Do you remember how it felt when she told you that? How did you feel to know that this person had had that interpretation?

I was uplifted. Because that gave her meaning to the painting. It wasn’t the well-drawn or well-painted figures or anything. It was a meaning that she got out of the painting. And what gets me is she will go, and any other artists’ work, if she sees something like that, that will cross her mind that I wondered, did that artist have the thought of that that was the evil in this world. And so she might ask the artist that. So what happens? You carry this the message on. I mean, the conversation goes on and I’m not even participating, but I am participating, you see. So this is what’s rewarding. It was joyous to me. Because my vanity of how well a painting had no meaning had no meaning.

You are, you especially, I mean, the artist in general. But, you in particular are in conversation with, I guess all of art history, frankly.

Yes, very much so.

And you feel that?

Yes. Oh yes. Yeah.

Can you sense it while you’re painting something? That you know this is this is an echo of whomever else you have read or seen?

Yes very much so. I’m part of that river. I’m part of it.

That is a good analogy because it is a continuum.

It’s continuous.

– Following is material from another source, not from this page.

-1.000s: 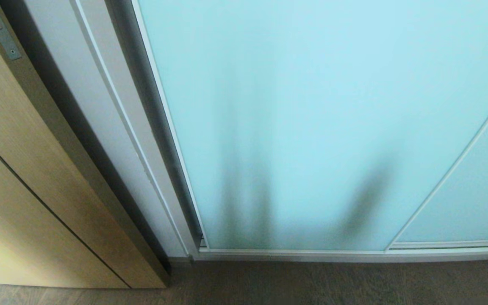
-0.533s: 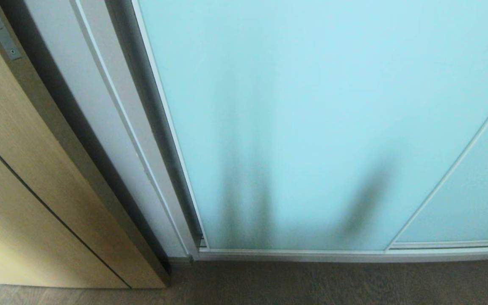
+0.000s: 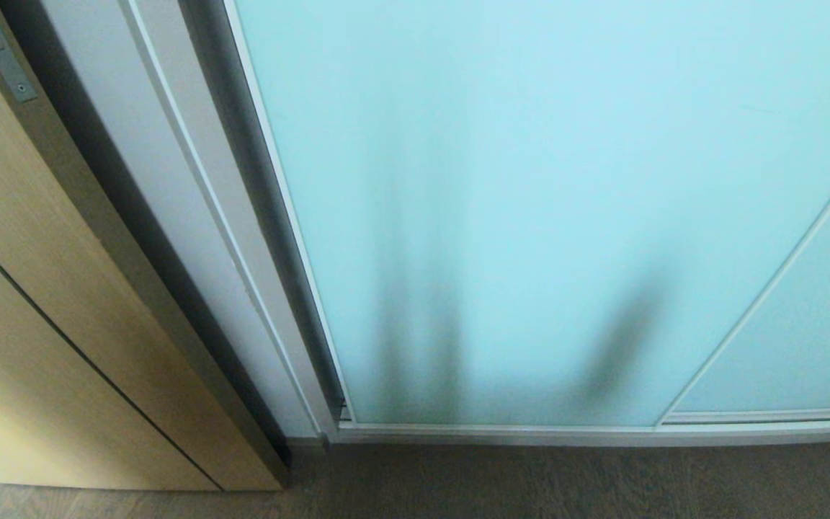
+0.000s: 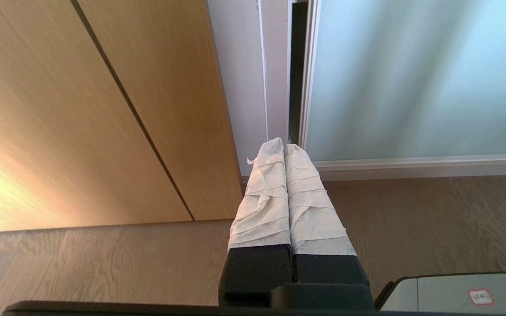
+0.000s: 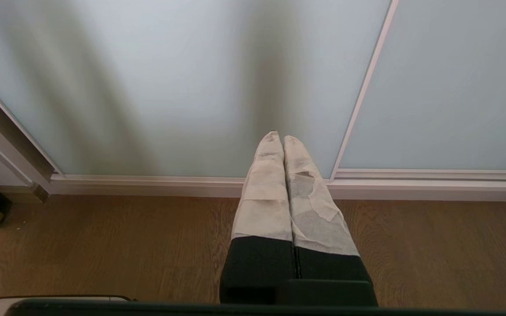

I might be a small part. I mean, I don’t put myself in any importance in terms of achievement. But I’m part of the conversation that art creates forever. And when you, as a viewer goes in and interprets things from their experience, they become part of it.

But I look back and I think of a ship, and the avant-garde artists are on the bow of the ship and they’re going, plowing there. But I’m the artist at the back. I’m looking at what trail has been left. I’m moving. But I’m looking at the trail and I’m interpreting what I’ve what has been said. So yes, I’m part of it, that great river.